Quantitative Easing should work in two ways. First, it injects more cash into banks, allowing them to lend more. And second, it lowers interest rates — if the Fed buys up a bunch of mortgage-backed securities, for example, that should make it cheaper to borrow money to buy a house. In practice, interest rates do drop. But it’s hard to figure out whether this translates into a boost in the actual economy. After all, low mortgage rates can only do so much if banks are scarred by the housing bubble and remain tightfisted about lending.
And the US Federal Reserve has down this twice. The debate is still open whether or not, if indeed, it had boosted the economy, considering that we’re on the 3rd round of QE. Of course, the other end of the spectrum is that it has at least arrested the US economy for going through another depression.
HOW DOES IT WORK?
To buy bonds, the Fed essentially creates money from nothing, paying for its purchases by crediting the accounts of banks from which it buys the bonds. That’s a clue as to how it works — central banks usually strengthen the economy through a single, vastly powerful tool — lowering interest rates. When the Federal Reserve makes it cheaper for banks to borrow money, that stimulus generally flows through the entire economy, as the banks make loans that in turn stimulate economic activity.

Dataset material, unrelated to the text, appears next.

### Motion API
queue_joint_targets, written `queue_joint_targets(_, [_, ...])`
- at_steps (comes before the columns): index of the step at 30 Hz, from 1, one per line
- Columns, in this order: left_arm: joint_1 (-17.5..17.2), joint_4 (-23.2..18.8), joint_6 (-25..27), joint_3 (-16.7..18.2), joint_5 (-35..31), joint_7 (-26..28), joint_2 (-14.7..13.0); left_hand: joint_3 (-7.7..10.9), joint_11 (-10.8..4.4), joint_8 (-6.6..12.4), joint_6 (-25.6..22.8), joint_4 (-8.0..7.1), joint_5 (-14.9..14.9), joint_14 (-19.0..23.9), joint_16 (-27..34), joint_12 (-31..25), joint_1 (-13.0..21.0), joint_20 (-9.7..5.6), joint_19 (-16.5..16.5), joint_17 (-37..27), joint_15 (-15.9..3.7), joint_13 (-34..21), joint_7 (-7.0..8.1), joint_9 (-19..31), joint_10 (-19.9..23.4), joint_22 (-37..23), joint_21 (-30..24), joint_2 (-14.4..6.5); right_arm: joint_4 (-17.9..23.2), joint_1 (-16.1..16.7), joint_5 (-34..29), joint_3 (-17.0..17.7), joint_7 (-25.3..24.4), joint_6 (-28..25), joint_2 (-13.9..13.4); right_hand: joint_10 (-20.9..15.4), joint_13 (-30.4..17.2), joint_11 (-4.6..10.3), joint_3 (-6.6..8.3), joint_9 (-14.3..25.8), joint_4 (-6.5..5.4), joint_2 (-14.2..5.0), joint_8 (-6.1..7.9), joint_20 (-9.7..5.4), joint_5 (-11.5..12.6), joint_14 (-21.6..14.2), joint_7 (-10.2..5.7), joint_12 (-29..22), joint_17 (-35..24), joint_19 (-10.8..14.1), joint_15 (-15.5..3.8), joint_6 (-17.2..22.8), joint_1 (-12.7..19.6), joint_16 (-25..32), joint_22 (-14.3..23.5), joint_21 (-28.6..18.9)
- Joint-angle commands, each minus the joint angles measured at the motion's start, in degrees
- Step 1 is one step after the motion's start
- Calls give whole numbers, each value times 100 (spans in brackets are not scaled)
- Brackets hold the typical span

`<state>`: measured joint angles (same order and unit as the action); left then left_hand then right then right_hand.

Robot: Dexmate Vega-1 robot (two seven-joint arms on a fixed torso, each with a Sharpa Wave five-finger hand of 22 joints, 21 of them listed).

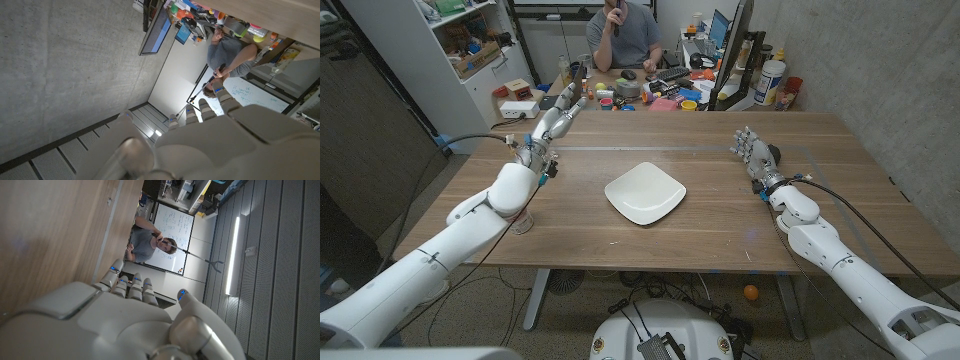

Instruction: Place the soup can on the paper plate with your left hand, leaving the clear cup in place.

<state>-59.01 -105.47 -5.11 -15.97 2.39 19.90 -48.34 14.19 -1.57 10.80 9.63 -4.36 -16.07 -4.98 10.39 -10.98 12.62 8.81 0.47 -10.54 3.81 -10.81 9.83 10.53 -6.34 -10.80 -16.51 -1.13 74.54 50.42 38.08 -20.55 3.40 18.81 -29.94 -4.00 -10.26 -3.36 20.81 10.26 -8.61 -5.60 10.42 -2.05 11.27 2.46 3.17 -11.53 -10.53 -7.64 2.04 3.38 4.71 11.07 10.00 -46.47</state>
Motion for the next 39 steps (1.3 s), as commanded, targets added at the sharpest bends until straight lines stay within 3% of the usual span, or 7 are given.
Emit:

But when times are so dire that banks are reluctant to lend or borrowers to borrow whatever the cost, interest rate cuts lose their punch. That happened in Japan after the bursting of its real-estate bubble in 1991, and happened again in the wake of the credit crisis that upended Wall Street in the fall of 2008. In those circumstances, central banks turn to what economists call “quantitative easing’’ — unorthodox methods of pumping money into an economy and working to lower the long-term interest rates that central bankers do not usually control.
And this new QE3 program, compared to previous rounds of easing, has a new twist.
What the Fed announced is an open-ended program to buy bonds until the economy improves. In other words, they will keep injecting money into the economy until growth picks up and unemployment starts dropping significantly. Essentially, Ben Bernanke is trying to shift expectations about the future course of the economy.
Don’t you just love financial astrology?
And now that QE3 is here, will this new measure actually boost the economy and spur job growth?
Catherine Mann, a Brandeis professor and former Federal Reserve economist doesn’t think so.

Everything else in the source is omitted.